The fact that the reich wing always brings up Red China in these discussions is one more example of It’s Always Projection.
Another Halocene Human
@Another Halocene Human: Now an exception to medical privacy is that there IS a compelling state interest in performing medical exams on transportation workers, b/c if they slip into a diabetic coma PEOPLE DIE. So they are subject to periodic exams according to certain regulatory guidelines.
The same case was also made for illicit drug use, although it’s used to justify firing people for smoking pot on their day off, which is absurd.
Another Halocene Human
@Thomas F: Cats are sentient beings and they feel pain, but we still put them to sleep by the thousands.
I do think this whole argument is crap and ultimately irrelevant.
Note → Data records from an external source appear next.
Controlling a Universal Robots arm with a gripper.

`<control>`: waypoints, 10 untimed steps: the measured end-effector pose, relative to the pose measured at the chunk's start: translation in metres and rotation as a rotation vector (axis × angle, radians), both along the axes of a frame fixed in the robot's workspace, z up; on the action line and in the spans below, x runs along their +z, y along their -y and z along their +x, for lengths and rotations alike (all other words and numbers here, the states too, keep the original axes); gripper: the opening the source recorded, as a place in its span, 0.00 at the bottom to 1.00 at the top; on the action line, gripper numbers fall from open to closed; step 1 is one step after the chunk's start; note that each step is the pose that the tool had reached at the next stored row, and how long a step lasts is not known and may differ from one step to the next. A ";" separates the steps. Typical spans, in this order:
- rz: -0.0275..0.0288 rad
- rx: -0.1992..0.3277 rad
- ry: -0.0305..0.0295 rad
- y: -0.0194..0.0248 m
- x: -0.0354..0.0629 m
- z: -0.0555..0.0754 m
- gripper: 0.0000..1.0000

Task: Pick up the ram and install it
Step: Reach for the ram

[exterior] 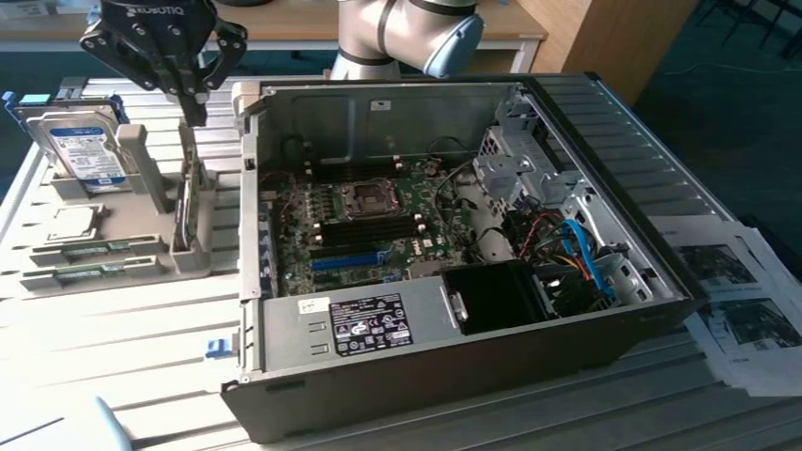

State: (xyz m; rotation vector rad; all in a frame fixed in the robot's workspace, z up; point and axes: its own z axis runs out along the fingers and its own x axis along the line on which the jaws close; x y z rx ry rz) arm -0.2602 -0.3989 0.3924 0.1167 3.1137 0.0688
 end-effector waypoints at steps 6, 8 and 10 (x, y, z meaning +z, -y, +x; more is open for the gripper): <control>0.0000 0.000 0.0001 0.0000 -0.0004 -0.016 0.10; 0.0000 0.000 0.0000 0.0000 -0.0005 -0.023 0.10; 0.0000 0.000 0.0001 0.0000 -0.0008 -0.030 0.10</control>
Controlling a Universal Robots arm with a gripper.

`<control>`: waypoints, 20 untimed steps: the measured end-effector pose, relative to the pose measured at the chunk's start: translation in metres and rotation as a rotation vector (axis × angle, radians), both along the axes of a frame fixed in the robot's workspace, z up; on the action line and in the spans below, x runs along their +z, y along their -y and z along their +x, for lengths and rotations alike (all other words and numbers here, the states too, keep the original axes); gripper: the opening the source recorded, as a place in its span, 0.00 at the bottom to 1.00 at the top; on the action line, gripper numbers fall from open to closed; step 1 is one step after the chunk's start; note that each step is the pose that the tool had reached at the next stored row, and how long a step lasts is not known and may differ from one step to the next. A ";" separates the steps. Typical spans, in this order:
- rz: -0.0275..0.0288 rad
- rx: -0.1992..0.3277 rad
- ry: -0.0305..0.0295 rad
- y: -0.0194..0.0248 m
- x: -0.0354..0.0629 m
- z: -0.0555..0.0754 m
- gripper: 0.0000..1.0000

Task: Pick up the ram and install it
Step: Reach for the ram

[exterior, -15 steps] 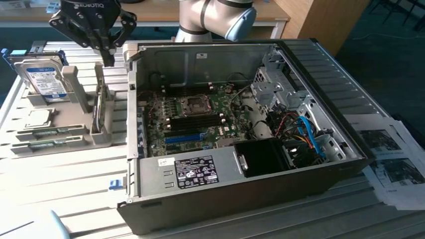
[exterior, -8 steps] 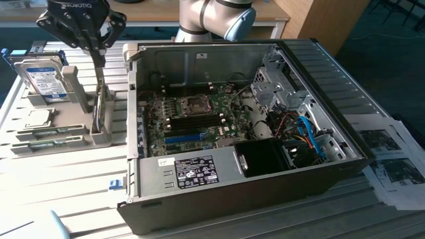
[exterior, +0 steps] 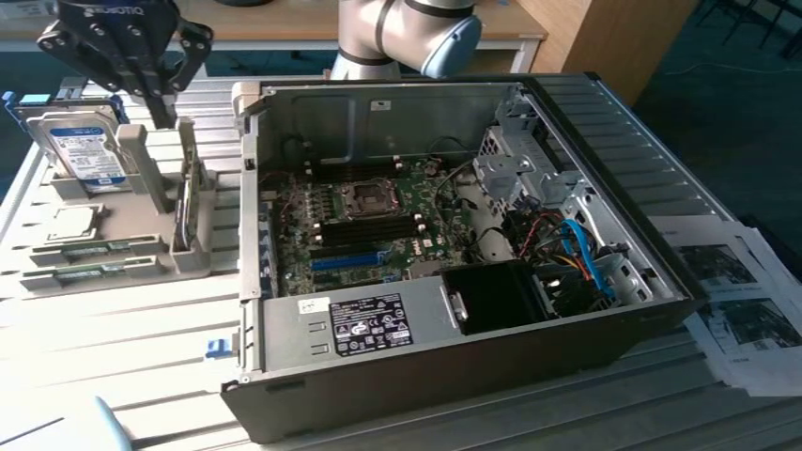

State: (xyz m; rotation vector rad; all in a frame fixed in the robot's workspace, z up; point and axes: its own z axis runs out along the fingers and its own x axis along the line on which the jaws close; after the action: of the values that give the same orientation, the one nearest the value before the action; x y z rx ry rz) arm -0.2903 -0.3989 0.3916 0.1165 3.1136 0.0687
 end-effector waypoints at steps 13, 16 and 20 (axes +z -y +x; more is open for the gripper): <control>-0.0001 0.000 -0.0001 0.0001 -0.0010 -0.040 0.10; -0.0002 0.000 -0.0001 0.0002 -0.0012 -0.048 0.10; -0.0002 0.000 -0.0001 0.0003 -0.0014 -0.057 0.10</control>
State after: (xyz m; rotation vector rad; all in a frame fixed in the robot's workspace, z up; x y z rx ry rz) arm -0.3474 -0.3992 0.3902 0.1166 3.1137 0.0684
The whole issue is that originally late term abortions were banned in many areas unless for medical necessity BUT THAT’S NOT GOOD ENOUGH for moronic busybodies who have now put on their robe and
wizarddoctor’s hat and are now trying to legislate medicine.They’re wrong, and sooner or later someone is going to die because of it.
Another Halocene Human
@SteveM: They’re a step ahead of you, bro. Personhood laws make it illegal for women to “go on vacation” and have a “miscarriage”.
This shit is truly vile and must be stopped.
Another Halocene Human
@blondie: A woman isn’t a “person”. She is the slave/womb-incubator of the man who impregnated her and she is now obligated to “bear his seed”, at the cost of her life if necessary.
Oh, why say “she”, I mean “it”.
shortstop
mistermix, are you in SD now or did you grow up there and move elsewhere? Just spent a week hiking the Black Hills and Badlands…phenomenal trails and wildly varied scenery. Loved it all. (Also, what is with the western South Dakota obsession with homemade pie? I had to avert my eyes all the time to avoid being tempted by all that lusciousness.)
Rafer Janders
@Thomas F:
Personally, I have long wondered how forced-birth advocates maintained a certain level of denial in the face of increasing proof that abortion restrictions affect what are increasingly recognized as sentient beings able to make their own choices about their own bodies. I.e., women.
Rafer Janders
@Thomas F:
Here you go:
http://lmgtfy.com/?q=fetal+pain
BobS
@SteveM: Do you know off-hand whether it would be legal for abortion providers to establish clinics on reservations?
shortstop
Isn’t this Thomas F. character the same guy who comes in here to earnestly assure us that, the actions of the bishops notwithstanding, the RCC is just like the American political system and democracy reigns?